Metrics monitoring and real time analysis

Every developer needs to know about what is happening inside the application. We are no different and what we do to achieve this is tracing a lot of our data, from low level system stuff to many high level, application specific metrics.

In order to collect application data and plot it, since we use autoscaling, we need to aggregate it over time inside the application, send it to a collector and aggregate it again over instances. For that second round of aggregation we use etsy’s statsd with a few modifications of our own to compose metrics. Those modifications are made in order to allow us to create some compound metrics based on raw data we collect, e.g. we have the raw clicks and pageviews and, with that, we calculate the ctr. Since statsd just collects the data, and aggregate it, we had to devise our own composition engine with custom rules to provide us such information. You can get our changes at github and feel free to modify and contribute back :)

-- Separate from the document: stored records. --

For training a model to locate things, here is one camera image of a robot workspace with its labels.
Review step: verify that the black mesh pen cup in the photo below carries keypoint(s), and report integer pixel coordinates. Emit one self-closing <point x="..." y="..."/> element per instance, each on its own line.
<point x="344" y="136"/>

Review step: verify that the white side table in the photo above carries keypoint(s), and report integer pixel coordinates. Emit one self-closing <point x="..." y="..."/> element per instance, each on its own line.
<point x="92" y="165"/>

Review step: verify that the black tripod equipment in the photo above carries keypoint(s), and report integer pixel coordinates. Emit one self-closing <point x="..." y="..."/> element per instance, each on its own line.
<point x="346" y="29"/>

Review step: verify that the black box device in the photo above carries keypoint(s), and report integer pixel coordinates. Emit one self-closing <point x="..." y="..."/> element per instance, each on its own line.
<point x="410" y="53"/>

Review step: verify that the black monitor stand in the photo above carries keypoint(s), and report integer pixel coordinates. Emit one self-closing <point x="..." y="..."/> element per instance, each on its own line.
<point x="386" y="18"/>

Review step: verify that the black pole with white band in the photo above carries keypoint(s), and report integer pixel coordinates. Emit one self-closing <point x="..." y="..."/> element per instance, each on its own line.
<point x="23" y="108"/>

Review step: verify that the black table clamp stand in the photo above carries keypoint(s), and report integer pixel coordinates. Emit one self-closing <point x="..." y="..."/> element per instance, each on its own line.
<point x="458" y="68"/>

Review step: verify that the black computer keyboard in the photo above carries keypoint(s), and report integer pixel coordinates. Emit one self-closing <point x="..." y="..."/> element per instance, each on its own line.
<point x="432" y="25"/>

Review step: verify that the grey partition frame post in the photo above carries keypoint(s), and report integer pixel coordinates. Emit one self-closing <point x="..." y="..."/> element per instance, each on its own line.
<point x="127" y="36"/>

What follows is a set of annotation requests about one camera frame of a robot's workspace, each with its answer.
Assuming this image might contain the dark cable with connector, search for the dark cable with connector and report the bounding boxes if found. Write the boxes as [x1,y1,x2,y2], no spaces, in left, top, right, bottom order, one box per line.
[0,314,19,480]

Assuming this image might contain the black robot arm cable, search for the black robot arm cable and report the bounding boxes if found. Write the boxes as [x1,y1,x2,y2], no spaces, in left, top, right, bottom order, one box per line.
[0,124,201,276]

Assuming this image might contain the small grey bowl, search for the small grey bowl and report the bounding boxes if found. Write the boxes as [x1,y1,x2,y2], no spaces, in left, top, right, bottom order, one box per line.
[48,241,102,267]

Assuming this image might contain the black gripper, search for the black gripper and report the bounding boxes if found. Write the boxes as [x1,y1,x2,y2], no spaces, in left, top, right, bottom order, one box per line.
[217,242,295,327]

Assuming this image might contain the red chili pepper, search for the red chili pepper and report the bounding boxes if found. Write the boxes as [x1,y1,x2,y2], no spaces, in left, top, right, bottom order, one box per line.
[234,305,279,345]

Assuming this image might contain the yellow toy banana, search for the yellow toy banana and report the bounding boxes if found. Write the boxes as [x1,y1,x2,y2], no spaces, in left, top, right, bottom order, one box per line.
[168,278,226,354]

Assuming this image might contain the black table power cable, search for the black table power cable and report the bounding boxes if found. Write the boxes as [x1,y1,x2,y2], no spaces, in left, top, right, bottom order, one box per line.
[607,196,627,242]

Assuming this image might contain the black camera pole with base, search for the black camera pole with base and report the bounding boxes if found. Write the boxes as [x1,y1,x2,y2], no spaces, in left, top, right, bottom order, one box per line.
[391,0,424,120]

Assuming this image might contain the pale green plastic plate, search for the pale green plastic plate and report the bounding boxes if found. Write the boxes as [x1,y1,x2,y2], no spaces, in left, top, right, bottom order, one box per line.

Measuring data is an exercise of parsimony, when you first get to it, you feel compelled to track each and every piece of data you can. But, as a matheusrossato says: “not everything you can measure is important, and not everything that is important can be measured”. For what it’s worth, the first time we started measuring data on one of our products, we also sent data to Librato for plotting and our billing was about 5 times than today’s value, with less than a half of useful data that we have today. Our mistake is that we basically were measuring useless data, just because we could.

With that in mind, there is also a deal of combining and processing raw data to plot something else, as the example of ctr above. This is where statsd came in for us. While you can have very good insights just with raw data, there are many times when they are just not enough to show you something. What kind of data needs to be combined or post processed? That is up to you and your experience on what you are doing :) When you have no information on that, try experimenting on combining some of the data you already have, a few at a time and keeping what makes sense, discarding what does not. Also, if you don’t have some kind of data tracked and need it twice, track it! Try to keep a library that makes it easy to add more data to your monitoring system.

If you are using librato, use their notifications api to plot data about deploys, changes in infrastructure or application settings, it helps a lot to quickly identify why a metric has freaked out.

At last but not at least, learn and improve over what you get from the monitoring. While it may sound obvious, all that data you gather can easily be a waste of money if you don’t pay attention to it and listen to what it has to say.